START The input

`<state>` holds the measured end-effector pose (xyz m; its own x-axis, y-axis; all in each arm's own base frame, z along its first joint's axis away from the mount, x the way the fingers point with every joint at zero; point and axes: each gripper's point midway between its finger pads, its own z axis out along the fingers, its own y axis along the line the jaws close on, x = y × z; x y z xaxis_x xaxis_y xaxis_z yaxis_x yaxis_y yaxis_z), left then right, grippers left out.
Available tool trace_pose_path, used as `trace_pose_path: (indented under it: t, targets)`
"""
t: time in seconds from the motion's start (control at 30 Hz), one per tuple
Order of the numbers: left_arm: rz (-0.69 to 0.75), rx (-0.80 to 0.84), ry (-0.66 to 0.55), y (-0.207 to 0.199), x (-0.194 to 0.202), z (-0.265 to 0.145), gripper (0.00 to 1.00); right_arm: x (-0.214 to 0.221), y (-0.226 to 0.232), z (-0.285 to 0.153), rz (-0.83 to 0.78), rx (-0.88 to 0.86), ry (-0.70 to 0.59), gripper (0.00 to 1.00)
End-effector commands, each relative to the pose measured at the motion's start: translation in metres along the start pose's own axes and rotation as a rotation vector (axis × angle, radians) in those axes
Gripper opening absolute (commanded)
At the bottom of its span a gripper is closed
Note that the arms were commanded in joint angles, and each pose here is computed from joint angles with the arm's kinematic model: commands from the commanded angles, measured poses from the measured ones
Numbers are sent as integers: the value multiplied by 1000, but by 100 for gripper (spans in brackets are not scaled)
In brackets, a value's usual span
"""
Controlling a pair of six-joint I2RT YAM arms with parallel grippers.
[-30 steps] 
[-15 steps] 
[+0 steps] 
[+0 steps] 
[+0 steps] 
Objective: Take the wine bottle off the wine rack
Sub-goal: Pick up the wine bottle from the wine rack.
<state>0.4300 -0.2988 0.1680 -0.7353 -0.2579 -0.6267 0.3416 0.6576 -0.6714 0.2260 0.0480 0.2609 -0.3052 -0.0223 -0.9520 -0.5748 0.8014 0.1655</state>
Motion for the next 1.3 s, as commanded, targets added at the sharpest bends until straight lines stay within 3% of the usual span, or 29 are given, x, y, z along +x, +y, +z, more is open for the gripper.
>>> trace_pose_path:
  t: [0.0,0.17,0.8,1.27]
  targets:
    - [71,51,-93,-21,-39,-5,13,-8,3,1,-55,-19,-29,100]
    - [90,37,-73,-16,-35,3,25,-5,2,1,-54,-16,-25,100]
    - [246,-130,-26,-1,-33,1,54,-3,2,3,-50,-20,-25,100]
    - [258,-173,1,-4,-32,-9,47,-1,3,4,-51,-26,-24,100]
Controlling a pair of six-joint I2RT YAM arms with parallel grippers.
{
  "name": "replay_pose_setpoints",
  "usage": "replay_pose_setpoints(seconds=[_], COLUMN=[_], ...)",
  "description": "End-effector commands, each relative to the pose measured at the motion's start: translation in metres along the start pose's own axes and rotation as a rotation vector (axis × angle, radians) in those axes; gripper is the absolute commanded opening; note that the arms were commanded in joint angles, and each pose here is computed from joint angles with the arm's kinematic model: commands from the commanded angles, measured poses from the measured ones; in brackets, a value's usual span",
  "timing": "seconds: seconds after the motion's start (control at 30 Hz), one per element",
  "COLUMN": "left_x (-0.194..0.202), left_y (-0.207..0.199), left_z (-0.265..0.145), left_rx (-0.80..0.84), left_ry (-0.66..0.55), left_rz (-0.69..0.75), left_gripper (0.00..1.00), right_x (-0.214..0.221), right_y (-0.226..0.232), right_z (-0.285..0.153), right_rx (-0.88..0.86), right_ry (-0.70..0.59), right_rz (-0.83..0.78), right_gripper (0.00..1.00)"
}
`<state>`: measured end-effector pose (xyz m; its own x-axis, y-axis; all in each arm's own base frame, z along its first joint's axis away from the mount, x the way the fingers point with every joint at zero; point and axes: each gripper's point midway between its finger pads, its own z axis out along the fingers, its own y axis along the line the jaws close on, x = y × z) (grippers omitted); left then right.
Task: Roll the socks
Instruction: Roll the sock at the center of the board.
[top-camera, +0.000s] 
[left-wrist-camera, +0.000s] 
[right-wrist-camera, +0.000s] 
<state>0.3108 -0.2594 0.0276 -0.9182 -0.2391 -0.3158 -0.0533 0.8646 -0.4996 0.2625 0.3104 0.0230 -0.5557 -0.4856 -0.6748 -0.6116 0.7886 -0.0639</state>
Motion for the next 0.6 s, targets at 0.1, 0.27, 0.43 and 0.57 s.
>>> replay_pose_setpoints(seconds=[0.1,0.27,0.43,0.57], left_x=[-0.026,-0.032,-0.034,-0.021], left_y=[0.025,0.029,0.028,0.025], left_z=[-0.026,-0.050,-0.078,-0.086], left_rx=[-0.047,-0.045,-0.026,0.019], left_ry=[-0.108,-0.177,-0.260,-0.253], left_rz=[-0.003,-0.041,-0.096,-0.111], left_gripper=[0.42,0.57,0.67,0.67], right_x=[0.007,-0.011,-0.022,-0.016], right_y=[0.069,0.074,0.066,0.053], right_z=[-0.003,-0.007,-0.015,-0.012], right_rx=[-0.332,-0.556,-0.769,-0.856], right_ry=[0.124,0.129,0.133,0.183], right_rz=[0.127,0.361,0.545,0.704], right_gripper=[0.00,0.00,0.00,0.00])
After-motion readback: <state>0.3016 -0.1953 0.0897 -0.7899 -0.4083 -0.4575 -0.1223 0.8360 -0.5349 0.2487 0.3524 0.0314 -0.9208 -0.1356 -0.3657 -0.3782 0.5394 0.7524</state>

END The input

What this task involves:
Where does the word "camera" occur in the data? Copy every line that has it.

Answer to the exercise:
[top-camera, +0.000s] 
[left-wrist-camera, +0.000s] 
[right-wrist-camera, +0.000s] 

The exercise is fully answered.